While Russia has experienced difficulties elsewhere on the battlefield, artillery has been central to its ability to hold Ukrainian forces at bay. This article explores how the Russian armed forces have adapted traditional artillery practices to overcome challenges and achieve greater efficacy. Artillery is central to the Russian way of war, so it is beholden upon Western forces to properly understand how it has been applied in Ukraine. Russia’s artillery war is best analysed through two mechanisms: artillery doctrine – which provides the foundation for how artillery use has changed – and what artillery practitioners refer to as the gunnery problem.
The gunnery problem is the same regardless of country, and describes the technical challenges involved in hitting a target with indirect fires. These challenges include accurate acquisition and use of meteorological data, which will impact flight path and speed; and survey data, which is critical to identifying where the firing gun is located and where it is pointing, as well as accurate location of the target. An additional element of the gunnery problem is calibration of the gun and ammunition. This involves measuring the temperature of the ammunition, the barrel wear, and the velocity of each shot if possible.
If this information can be paired with sufficiently accurate target coordinates, an artillery battery will be able to fire for effect from its first rounds and will require fewer adjustments. The traditional approach without this is to fire rounds from a single battery and observe their deviation from the target. Corrections are made using forward observers, laser targeting systems and uncrewed aerial vehicles (UAVs). Artillery rounds will disperse along the range of fire as well as the line. The range refers to accuracy in front of or behind the target. Line refers to dispersion on either side of the target, as a result of which tube artillery produces a beaten zone that is approximately cigar-shaped.

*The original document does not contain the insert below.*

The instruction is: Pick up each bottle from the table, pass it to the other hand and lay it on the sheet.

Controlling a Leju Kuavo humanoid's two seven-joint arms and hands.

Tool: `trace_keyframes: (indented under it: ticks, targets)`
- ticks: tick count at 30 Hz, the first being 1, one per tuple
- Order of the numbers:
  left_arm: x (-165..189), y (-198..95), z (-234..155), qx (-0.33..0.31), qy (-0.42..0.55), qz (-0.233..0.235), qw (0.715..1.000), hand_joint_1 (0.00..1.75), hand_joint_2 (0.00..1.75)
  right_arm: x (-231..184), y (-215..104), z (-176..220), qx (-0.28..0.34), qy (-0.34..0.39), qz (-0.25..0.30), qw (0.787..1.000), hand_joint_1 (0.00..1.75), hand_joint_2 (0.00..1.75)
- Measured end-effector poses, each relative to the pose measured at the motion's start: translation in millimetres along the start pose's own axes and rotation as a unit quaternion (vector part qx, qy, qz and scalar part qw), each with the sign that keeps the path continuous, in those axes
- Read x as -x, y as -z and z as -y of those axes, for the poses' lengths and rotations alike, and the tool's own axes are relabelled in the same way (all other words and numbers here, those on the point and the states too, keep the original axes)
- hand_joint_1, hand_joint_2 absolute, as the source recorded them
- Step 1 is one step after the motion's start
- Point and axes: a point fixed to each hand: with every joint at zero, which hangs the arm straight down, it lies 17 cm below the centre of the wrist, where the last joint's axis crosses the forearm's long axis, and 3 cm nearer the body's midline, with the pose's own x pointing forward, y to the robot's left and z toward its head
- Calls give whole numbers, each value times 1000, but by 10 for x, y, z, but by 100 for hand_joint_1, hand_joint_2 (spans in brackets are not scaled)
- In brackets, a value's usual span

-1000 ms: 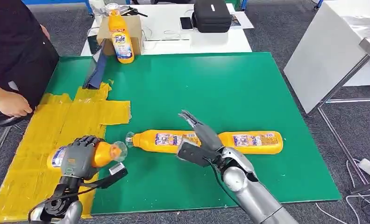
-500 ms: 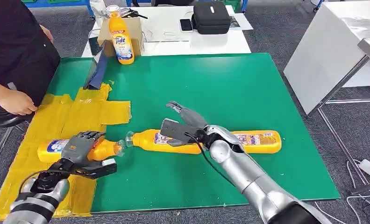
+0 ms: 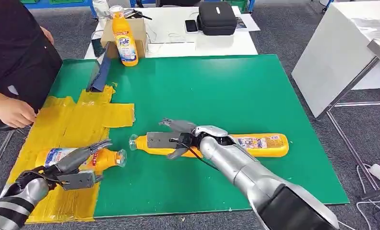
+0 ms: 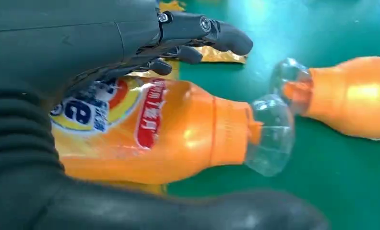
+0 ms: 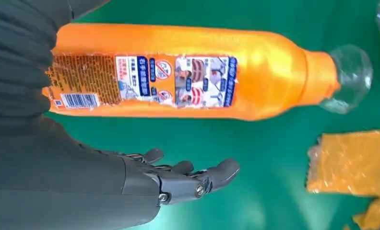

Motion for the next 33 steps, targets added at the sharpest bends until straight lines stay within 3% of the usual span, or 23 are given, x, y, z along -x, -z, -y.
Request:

It is important to understand the gunnery problem because it dictates what artillery forces must do to affect a target. The willingness of users to understand the gunnery problem, as well as doctrine, dictates efficacy. Because of this, the ability of the Russians to account for these technical limitations and achieve the commander’s desired effect provides a useful benchmark for Russian artillery efficacy in Ukraine. Russian forces manoeuvre to fire, Western forces fire to manoeuvre’ is a neat encapsulation of Russian doctrine compared with the West. Put simply, Russia uses artillery as its primary form of lethality in the deep and close battles.